Please reproduce the lines of the records below from the one holding "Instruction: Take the" through the one holding "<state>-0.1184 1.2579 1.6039", inclusive, skipping all pictures.

(Saved entries)
● ● ●

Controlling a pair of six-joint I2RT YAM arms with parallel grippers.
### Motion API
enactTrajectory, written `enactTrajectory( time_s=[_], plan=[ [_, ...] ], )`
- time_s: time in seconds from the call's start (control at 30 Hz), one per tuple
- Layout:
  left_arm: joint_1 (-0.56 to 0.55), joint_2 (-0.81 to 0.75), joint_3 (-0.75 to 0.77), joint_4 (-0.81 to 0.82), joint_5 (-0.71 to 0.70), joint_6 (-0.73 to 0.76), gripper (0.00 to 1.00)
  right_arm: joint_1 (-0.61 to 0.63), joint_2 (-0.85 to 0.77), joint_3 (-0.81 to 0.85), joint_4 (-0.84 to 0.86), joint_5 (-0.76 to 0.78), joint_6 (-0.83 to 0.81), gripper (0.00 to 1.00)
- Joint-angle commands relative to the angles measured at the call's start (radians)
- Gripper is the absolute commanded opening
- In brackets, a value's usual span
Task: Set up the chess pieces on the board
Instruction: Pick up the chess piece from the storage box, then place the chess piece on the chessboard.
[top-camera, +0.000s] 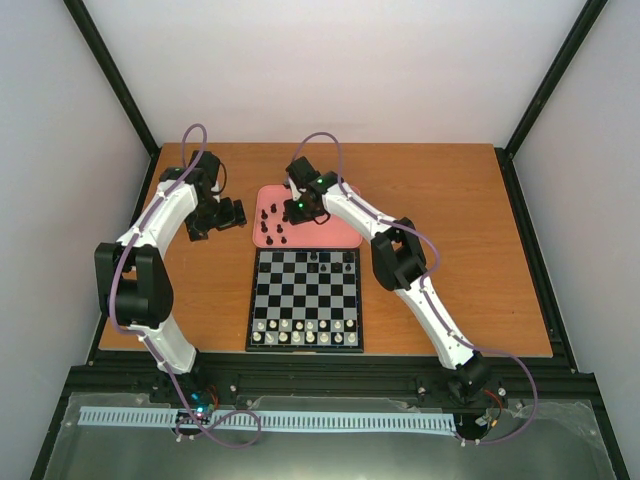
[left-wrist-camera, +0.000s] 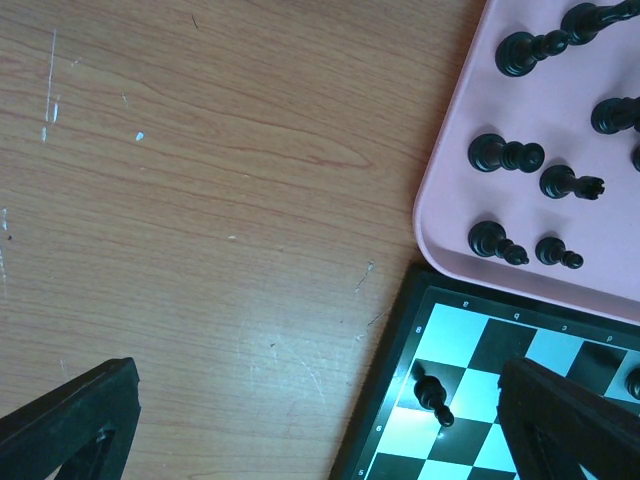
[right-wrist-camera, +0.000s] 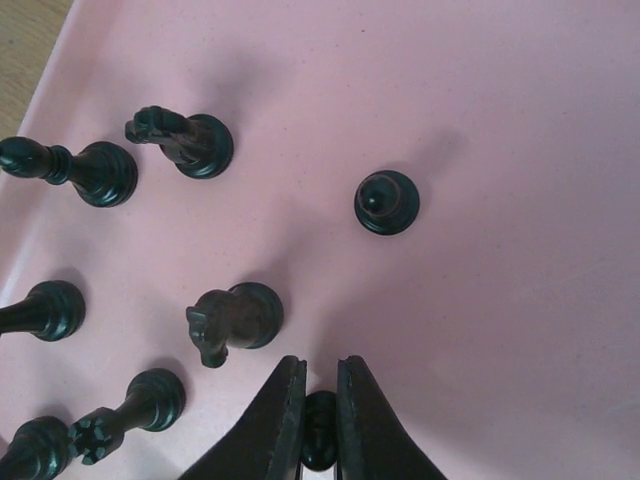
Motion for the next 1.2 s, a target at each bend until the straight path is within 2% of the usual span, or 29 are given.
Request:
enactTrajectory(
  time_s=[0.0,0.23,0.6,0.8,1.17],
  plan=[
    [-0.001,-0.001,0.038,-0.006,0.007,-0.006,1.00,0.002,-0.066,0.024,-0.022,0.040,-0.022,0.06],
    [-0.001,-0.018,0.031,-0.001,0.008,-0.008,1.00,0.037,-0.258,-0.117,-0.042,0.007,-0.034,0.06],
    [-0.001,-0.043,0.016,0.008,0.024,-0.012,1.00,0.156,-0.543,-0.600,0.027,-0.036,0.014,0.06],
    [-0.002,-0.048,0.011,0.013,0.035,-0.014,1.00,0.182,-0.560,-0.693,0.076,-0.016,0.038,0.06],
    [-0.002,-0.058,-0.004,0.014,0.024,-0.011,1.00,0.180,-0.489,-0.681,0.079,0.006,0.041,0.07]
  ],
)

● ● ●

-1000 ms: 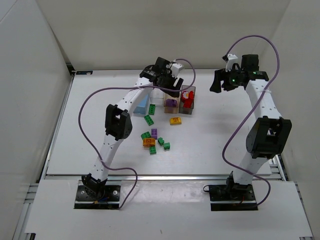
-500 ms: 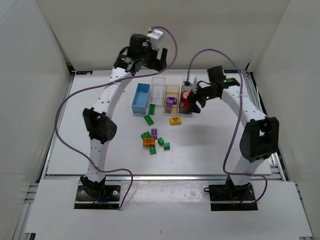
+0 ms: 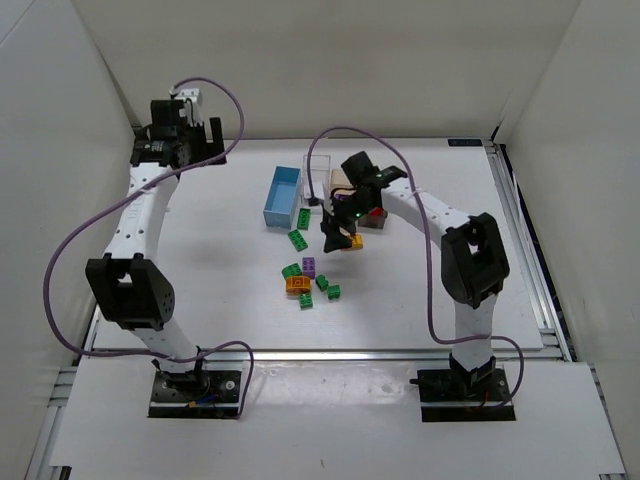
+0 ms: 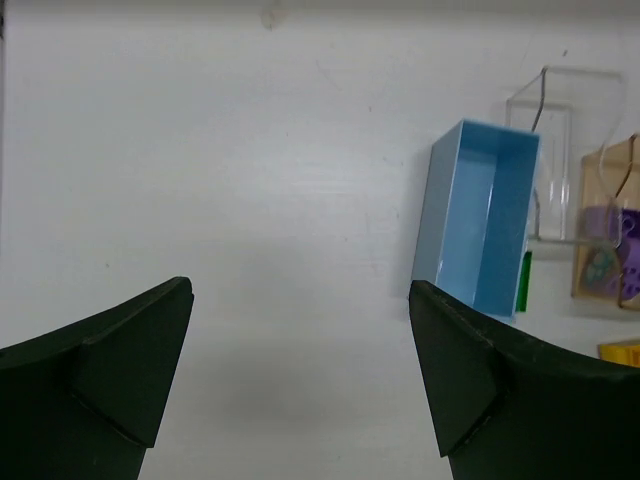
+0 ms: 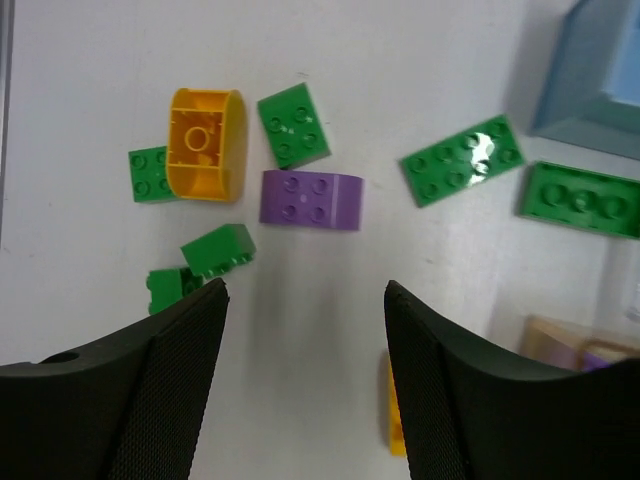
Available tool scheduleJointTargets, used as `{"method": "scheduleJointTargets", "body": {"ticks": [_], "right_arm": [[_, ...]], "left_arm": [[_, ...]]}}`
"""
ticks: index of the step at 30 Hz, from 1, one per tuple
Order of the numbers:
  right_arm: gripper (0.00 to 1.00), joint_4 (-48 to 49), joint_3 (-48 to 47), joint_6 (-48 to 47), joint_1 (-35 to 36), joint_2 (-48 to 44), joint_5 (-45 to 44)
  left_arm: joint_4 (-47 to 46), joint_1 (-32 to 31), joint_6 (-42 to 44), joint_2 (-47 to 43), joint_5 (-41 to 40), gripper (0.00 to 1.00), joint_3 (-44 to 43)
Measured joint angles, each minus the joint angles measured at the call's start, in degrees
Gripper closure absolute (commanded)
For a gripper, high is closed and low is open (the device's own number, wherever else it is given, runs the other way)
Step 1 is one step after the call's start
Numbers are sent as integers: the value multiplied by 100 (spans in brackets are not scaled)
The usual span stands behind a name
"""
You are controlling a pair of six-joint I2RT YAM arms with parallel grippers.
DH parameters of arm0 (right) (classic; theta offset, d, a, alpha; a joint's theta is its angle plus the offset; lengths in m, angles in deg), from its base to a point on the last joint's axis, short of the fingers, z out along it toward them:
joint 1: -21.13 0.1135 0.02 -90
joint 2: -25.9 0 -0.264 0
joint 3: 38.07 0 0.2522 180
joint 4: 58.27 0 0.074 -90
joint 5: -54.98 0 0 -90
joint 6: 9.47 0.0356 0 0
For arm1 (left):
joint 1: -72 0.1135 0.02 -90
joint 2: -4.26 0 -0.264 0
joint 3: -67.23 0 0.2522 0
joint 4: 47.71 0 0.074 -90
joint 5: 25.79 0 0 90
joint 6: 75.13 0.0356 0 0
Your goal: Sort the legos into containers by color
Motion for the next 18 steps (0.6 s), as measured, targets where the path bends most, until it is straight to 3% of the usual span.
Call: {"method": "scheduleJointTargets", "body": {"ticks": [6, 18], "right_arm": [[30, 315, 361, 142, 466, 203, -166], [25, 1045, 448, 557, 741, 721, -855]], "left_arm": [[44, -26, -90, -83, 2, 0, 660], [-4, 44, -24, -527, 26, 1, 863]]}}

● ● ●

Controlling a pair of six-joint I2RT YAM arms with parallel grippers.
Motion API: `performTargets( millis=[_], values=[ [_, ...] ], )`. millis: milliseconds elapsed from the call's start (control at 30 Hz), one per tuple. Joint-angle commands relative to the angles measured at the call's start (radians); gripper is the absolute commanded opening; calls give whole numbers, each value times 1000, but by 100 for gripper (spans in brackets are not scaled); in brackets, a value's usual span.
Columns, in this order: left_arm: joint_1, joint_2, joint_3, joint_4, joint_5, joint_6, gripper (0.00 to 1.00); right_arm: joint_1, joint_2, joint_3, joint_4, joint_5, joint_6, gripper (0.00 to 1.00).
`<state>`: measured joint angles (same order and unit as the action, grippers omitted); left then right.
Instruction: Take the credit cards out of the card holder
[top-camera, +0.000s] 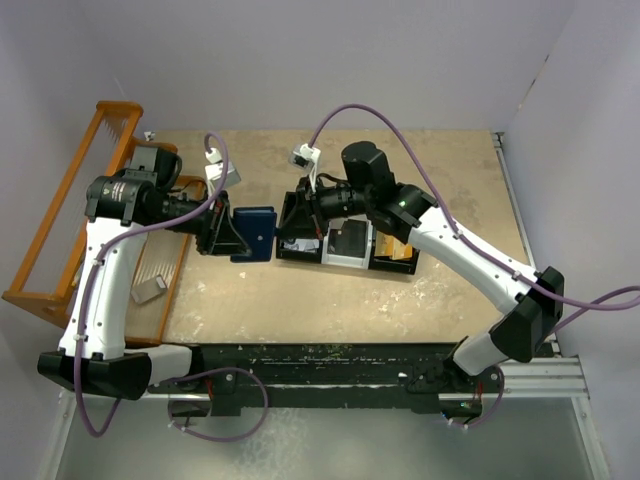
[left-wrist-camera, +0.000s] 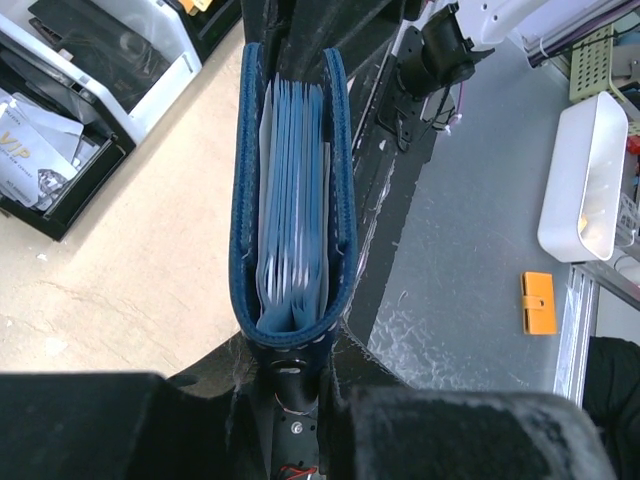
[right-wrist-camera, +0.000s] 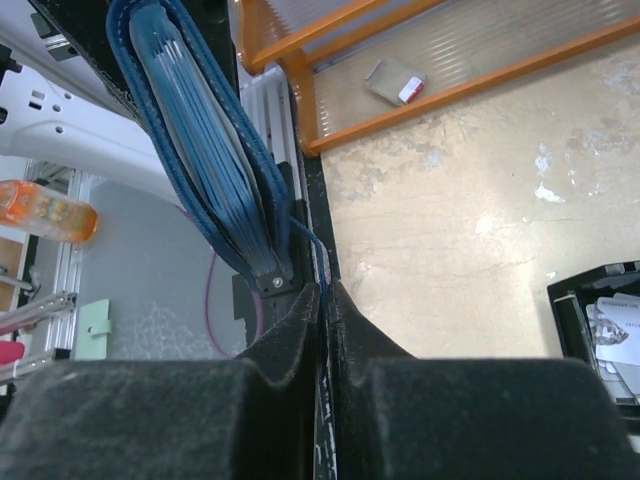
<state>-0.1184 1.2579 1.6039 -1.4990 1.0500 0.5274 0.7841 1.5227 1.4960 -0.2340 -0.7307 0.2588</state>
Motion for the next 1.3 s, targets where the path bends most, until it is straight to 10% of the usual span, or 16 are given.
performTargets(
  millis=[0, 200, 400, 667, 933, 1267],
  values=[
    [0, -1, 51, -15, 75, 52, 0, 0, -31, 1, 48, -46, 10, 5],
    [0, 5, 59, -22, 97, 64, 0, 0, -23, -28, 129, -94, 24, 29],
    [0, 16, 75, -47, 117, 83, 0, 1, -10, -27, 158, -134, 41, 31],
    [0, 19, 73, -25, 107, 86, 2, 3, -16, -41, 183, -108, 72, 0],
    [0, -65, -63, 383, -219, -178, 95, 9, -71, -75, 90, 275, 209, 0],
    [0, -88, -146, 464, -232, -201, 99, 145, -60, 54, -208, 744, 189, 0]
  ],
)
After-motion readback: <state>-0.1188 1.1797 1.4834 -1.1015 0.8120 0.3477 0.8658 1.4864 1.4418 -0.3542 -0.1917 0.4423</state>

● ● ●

Response →
Instruction: Take the credit cards out of the card holder
[top-camera, +0.000s] 
[left-wrist-camera, +0.000s] 
[right-wrist-camera, +0.000s] 
<state>-0.1184 1.2579 1.6039 -1.4990 1.0500 0.5274 0.7841 1.5227 1.4960 -0.2340 -0.7307 0.2588</state>

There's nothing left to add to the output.